Vorapaxar may cause other side effects. Call your doctor if you have any unusual problems while taking this medication.
If you experience a serious side effect, you or your doctor may send a report to the Food and Drug Administration’s (FDA) MedWatch Adverse Event Reporting program online (http://www.fda.gov/Safety/MedWatch) or by phone (1-800-332-1088).
What should I know about storage and disposal of this medication?
Keep this medication in the container it came in, tightly closed, and out of reach of children. Store it at room temperature and away from excess heat and moisture (not in the bathroom). Do not remove the desiccant (drying agent) from the bottle, if one has been provided.
Unneeded medications should be disposed of in special ways to ensure that pets, children, and other people cannot consume them. However, you should not flush this medication down the toilet. Instead, the best way to dispose of your medication is through a medicine take-back program. Talk to your pharmacist or contact your local garbage/recycling department to learn about take-back programs in your community.
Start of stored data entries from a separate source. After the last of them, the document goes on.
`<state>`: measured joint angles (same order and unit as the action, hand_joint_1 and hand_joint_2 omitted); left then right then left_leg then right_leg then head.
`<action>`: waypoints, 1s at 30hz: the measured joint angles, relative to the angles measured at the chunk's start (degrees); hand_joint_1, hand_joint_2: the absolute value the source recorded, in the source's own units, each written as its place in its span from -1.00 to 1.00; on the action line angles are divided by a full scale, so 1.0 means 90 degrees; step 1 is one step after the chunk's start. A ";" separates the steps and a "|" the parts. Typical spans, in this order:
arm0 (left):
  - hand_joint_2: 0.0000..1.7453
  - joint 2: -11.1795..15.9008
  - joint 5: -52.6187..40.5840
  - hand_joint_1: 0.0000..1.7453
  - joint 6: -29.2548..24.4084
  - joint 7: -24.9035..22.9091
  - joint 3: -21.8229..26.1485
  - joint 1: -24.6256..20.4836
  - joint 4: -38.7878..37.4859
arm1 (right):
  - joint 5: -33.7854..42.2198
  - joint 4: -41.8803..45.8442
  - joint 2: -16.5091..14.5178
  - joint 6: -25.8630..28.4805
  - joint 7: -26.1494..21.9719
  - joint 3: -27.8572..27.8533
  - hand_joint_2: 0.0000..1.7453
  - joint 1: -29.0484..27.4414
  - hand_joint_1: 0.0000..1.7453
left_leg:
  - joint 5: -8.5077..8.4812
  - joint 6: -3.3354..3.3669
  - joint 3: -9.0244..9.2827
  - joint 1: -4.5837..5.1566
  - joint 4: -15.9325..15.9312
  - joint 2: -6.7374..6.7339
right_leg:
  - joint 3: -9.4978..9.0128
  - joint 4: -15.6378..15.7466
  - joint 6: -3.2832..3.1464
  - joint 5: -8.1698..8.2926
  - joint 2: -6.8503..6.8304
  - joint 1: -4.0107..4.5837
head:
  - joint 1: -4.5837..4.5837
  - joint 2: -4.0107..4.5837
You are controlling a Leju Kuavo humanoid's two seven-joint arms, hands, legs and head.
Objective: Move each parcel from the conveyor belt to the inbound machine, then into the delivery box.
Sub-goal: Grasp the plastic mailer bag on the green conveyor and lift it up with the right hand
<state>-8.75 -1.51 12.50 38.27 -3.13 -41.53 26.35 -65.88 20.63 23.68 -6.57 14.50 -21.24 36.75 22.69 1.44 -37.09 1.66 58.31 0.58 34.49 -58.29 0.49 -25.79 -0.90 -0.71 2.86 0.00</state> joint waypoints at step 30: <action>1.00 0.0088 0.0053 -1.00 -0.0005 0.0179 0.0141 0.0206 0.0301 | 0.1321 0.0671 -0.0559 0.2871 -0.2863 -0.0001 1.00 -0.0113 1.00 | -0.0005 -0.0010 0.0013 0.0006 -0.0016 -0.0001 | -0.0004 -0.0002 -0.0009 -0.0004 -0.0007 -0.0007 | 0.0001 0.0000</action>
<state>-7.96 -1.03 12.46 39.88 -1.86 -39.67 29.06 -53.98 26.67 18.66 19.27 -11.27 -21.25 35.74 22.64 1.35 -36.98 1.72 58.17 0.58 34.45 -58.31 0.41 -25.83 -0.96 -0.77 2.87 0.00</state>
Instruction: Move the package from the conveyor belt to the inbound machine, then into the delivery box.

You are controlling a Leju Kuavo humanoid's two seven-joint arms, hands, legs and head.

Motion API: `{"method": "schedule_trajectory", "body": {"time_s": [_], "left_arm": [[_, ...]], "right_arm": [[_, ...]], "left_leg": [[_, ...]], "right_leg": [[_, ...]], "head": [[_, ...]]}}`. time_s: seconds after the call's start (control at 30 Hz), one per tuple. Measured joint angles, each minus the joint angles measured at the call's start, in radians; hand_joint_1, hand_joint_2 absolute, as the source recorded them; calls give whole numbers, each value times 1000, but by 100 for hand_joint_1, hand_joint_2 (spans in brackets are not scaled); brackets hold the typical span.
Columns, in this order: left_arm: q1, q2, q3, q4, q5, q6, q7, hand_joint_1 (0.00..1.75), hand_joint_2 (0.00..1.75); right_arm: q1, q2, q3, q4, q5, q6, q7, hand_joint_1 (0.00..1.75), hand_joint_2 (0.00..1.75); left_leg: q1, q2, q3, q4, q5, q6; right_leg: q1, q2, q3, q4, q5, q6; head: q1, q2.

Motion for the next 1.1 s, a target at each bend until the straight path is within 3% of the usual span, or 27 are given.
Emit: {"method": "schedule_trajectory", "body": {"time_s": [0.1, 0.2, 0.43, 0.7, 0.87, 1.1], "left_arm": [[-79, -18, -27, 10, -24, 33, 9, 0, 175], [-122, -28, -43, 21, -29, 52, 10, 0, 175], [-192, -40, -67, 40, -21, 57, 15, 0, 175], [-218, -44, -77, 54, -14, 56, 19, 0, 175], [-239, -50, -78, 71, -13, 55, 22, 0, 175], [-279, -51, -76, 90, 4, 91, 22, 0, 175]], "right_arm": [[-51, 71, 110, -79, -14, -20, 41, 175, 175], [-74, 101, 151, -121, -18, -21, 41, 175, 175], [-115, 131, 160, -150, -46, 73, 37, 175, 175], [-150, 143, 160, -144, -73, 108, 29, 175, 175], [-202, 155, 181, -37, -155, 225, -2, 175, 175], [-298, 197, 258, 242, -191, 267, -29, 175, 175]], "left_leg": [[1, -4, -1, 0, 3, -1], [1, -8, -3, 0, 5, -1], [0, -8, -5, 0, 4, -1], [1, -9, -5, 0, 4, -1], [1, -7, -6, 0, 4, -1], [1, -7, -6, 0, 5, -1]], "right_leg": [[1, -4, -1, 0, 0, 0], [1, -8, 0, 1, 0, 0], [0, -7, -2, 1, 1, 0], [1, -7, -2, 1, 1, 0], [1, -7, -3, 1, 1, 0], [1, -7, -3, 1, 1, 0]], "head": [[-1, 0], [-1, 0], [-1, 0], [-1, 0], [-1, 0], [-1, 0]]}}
See the FDA’s Safe Disposal of Medicines website (http://goo.gl/c4Rm4p) for more information if you do not have access to a take-back program.
It is important to keep all medication out of sight and reach of children as many containers (such as weekly pill minders and those for eye drops, creams, patches, and inhalers) are not child-resistant and young children can open them easily. To protect young children from poisoning, always lock safety caps and immediately place the medication in a safe location – one that is up and away and out of their sight and reach. http://www.upandaway.org
In case of emergency/overdose
In case of overdose, call the poison control helpline at 1-800-222-1222. Information is also available online at https://www.poisonhelp.org/help. If the victim has collapsed, had a seizure, has trouble breathing, or can’t be awakened, immediately call emergency services at 911.
What other information should I know?
Keep all appointments with your doctor.
Do not let anyone else take your medication. Ask your pharmacist any questions you have about refilling your prescription.
It is important for you to keep a written list of all of the prescription and nonprescription (over-the-counter) medicines you are taking, as well as any products such as vitamins, minerals, or other dietary supplements. You should bring this list with you each time you visit a doctor or if you are admitted to a hospital. It is also important information to carry with you in case of emergencies.